▸ TASK DETAILS: The response should consist of the data reproduced word for word.

* * *

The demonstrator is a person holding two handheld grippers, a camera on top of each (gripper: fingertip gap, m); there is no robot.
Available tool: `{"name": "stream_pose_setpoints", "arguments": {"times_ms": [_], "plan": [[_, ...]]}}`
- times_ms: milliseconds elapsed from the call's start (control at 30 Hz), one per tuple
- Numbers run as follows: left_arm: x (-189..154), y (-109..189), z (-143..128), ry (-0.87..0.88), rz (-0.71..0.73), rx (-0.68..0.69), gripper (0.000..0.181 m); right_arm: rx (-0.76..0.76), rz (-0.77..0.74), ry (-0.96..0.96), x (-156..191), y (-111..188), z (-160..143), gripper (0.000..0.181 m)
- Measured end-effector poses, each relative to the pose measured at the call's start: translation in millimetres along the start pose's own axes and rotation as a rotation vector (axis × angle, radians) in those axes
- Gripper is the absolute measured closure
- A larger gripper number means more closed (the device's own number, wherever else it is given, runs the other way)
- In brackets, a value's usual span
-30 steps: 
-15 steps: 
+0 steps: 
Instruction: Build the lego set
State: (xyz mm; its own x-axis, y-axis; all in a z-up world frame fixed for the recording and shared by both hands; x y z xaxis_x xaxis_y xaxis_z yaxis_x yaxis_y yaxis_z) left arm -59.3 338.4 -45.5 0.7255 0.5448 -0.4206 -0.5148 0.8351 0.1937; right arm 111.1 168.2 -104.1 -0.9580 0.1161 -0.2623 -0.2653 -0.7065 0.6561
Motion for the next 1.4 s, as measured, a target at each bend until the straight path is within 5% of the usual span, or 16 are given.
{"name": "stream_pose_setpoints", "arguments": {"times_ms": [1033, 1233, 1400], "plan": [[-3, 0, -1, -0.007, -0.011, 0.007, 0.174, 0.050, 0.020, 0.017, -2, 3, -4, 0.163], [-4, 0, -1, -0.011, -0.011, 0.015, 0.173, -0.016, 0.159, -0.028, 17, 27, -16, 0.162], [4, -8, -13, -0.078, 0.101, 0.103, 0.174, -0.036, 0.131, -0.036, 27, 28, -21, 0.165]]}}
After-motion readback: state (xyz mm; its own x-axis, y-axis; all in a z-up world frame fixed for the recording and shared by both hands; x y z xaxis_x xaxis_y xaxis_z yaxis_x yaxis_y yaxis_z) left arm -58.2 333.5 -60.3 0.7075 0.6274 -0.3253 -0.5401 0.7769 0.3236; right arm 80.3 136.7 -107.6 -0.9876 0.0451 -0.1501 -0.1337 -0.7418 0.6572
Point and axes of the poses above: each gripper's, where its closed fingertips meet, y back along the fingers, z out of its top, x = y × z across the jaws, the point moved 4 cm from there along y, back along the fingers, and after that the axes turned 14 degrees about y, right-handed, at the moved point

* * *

▸ YOUR RESPONSE:
The demonstrator is a person holding two handheld grippers, a camera on top of each (gripper: fingertip gap, m); there is no robot.
Available tool: `{"name": "stream_pose_setpoints", "arguments": {"times_ms": [_], "plan": [[_, ...]]}}`
- times_ms: milliseconds elapsed from the call's start (control at 30 Hz), one per tuple
- Numbers run as follows: left_arm: x (-189..154), y (-109..189), z (-143..128), ry (-0.87..0.88), rz (-0.71..0.73), rx (-0.68..0.69), gripper (0.000..0.181 m); right_arm: rx (-0.76..0.76), rz (-0.77..0.74), ry (-0.96..0.96), x (-156..191), y (-111..188), z (-160..143), gripper (0.000..0.181 m)
- Measured end-effector poses, each relative to the pose measured at the call's start: translation in millimetres along the start pose's own axes and rotation as a rotation vector (axis × angle, radians) in those axes
- Gripper is the absolute measured closure
- A larger gripper number means more closed (the device's own number, wherever else it is given, runs the other way)
- In brackets, a value's usual span
-30 steps: 
-15 steps: 
+0 steps: 
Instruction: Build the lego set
State: (xyz mm; its own x-axis, y-axis; all in a z-up world frame fixed for the recording and shared by both hands; x y z xaxis_x xaxis_y xaxis_z yaxis_x yaxis_y yaxis_z) left arm -59.3 338.4 -45.5 0.7255 0.5448 -0.4206 -0.5148 0.8351 0.1937; right arm 111.1 168.2 -104.1 -0.9580 0.1161 -0.2623 -0.2653 -0.7065 0.6561
Motion for the next 1.4 s, as measured, a target at each bend until the straight path is within 5% of the usual span, or 16 are given.
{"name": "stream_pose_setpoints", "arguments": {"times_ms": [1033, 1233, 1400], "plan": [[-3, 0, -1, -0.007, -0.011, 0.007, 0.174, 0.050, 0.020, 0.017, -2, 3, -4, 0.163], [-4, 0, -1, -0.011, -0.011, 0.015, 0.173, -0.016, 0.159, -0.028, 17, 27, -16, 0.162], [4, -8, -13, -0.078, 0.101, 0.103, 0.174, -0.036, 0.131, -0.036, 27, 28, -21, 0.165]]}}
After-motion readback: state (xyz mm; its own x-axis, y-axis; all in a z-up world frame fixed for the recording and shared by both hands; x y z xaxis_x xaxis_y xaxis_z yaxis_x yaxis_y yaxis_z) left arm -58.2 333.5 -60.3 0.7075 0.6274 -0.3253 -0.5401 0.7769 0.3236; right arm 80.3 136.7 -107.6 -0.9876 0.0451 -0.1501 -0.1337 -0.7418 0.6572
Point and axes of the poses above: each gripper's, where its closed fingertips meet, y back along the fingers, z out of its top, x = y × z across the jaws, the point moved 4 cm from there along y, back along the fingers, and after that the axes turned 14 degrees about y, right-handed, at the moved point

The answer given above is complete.